■ Provided data:
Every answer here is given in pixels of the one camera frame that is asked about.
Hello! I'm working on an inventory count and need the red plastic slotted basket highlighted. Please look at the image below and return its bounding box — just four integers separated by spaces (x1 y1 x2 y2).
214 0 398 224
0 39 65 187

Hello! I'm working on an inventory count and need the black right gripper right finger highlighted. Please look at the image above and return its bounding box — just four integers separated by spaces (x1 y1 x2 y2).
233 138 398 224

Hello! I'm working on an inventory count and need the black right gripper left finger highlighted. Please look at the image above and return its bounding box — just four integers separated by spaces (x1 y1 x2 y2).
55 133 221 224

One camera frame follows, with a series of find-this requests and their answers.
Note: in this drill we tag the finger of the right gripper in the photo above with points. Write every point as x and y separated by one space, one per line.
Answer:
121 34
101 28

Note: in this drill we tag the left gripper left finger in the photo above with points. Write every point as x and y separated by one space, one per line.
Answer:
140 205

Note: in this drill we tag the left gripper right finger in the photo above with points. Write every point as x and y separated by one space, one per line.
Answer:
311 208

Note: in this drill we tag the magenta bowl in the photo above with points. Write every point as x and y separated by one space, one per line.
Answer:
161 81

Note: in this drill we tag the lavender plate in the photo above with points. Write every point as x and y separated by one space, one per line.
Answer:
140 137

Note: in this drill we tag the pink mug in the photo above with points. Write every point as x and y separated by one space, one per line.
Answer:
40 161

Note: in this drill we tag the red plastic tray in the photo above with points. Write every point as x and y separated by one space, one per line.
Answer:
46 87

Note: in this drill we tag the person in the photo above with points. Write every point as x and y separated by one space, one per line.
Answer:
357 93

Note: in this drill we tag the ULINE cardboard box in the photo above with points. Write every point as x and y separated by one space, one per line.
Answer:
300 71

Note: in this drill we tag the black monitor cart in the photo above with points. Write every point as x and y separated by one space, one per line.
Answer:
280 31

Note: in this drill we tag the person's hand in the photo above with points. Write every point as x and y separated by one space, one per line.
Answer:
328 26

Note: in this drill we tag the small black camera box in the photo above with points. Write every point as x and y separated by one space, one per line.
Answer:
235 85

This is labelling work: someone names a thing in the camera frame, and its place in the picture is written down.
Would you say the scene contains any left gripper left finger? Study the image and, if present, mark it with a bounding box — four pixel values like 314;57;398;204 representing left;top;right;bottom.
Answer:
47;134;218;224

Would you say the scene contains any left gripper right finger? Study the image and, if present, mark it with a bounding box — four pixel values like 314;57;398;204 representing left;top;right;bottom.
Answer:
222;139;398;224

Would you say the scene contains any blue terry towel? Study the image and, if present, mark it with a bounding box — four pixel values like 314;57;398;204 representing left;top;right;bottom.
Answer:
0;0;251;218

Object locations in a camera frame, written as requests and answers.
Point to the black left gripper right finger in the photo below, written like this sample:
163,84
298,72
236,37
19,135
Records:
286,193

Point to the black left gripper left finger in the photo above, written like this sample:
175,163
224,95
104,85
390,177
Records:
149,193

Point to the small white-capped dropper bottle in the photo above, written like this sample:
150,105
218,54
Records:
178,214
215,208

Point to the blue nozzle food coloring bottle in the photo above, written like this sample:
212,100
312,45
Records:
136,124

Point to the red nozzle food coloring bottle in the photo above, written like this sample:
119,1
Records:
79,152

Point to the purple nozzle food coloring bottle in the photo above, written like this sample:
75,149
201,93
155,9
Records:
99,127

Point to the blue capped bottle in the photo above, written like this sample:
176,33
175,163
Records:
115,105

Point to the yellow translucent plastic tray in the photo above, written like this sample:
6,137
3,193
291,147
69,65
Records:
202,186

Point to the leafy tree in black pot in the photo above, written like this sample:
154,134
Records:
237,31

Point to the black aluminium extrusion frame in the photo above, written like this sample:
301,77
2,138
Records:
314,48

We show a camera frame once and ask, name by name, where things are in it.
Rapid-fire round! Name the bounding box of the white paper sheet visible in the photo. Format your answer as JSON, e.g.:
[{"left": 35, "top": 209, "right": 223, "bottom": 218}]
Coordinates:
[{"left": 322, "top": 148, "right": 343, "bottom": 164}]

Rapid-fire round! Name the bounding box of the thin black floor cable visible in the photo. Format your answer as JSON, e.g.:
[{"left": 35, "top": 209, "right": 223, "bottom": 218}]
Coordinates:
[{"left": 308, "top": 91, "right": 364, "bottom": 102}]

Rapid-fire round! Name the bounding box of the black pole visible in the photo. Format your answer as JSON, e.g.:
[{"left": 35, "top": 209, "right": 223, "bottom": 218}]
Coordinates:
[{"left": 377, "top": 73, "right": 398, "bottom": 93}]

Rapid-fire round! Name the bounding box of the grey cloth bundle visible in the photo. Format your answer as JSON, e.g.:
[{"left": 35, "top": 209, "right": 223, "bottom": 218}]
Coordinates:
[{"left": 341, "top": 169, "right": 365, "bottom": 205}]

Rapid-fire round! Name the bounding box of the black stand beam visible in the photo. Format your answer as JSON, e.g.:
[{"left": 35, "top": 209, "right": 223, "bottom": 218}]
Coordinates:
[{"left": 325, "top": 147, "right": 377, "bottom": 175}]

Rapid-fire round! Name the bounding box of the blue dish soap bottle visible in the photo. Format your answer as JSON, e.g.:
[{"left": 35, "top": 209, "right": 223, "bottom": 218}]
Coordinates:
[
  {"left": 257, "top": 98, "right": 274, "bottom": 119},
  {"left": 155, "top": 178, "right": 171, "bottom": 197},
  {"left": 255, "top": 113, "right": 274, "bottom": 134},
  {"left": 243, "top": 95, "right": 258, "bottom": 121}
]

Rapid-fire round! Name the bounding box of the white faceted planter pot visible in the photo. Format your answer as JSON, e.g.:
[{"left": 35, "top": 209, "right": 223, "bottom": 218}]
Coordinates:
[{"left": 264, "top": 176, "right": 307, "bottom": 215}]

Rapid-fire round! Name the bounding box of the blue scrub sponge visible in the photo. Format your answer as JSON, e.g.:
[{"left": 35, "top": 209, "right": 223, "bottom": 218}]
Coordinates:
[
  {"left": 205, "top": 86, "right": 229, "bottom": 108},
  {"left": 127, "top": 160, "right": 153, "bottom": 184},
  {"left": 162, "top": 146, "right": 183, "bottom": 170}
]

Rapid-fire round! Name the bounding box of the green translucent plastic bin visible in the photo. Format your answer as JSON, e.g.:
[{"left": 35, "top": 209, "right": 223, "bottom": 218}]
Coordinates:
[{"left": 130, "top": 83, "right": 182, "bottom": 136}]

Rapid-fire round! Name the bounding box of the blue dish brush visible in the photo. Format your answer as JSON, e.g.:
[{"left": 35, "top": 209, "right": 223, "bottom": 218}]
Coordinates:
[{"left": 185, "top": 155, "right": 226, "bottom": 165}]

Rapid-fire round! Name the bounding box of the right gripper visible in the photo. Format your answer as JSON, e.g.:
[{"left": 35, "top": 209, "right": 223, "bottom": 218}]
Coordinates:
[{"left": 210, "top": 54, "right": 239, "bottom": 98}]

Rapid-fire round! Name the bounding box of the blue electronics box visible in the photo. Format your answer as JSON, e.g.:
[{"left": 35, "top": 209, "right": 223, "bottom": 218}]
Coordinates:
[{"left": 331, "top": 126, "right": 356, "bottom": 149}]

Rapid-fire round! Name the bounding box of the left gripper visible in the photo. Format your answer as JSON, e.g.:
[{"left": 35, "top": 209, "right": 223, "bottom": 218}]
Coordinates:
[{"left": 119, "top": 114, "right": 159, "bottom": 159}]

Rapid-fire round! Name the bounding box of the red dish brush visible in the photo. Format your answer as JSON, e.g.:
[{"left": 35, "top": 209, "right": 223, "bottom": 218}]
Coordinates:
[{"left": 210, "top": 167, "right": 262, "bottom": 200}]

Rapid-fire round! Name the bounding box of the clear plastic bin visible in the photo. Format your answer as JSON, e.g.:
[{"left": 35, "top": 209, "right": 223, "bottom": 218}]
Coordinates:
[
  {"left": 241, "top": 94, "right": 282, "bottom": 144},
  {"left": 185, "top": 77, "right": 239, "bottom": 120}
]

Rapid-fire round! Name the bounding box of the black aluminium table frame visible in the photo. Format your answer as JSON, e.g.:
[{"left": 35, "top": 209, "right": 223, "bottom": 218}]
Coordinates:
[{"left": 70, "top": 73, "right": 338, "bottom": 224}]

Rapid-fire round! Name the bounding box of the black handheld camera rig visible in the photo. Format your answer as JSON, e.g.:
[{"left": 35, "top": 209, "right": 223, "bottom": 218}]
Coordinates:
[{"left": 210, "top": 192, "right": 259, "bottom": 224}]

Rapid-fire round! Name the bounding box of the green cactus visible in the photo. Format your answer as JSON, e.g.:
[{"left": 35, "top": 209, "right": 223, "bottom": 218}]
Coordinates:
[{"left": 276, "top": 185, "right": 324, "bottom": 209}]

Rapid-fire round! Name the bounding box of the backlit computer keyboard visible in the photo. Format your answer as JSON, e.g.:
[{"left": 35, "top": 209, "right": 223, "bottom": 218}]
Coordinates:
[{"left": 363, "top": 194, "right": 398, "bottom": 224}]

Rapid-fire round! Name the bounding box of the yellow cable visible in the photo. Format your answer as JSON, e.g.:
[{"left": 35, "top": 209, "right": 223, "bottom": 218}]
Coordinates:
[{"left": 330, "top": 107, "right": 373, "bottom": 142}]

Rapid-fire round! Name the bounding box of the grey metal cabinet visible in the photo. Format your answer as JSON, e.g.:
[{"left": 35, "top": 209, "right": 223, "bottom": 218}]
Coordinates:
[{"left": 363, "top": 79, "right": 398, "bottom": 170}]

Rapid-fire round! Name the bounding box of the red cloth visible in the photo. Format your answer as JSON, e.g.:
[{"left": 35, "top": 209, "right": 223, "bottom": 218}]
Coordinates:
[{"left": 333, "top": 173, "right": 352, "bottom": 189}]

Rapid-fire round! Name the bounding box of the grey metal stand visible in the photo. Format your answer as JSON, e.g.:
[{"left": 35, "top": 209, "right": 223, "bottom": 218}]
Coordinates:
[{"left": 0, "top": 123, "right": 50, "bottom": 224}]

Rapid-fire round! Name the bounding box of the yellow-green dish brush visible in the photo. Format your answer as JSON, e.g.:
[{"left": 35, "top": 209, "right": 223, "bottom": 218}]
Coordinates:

■ What to produce: Reproduce each line from the listing above that includes the word "grey".

■ Response to this exercise:
Rapid-fire round! Name the bounding box of the grey cloth bundle visible in the photo. Format your answer as JSON, e.g.:
Rapid-fire round! Name the bounding box of the grey metal cabinet visible in the photo. Format your answer as JSON, e.g.:
Rapid-fire round! Name the bounding box of the grey metal stand visible in the photo. Format your answer as JSON, e.g.:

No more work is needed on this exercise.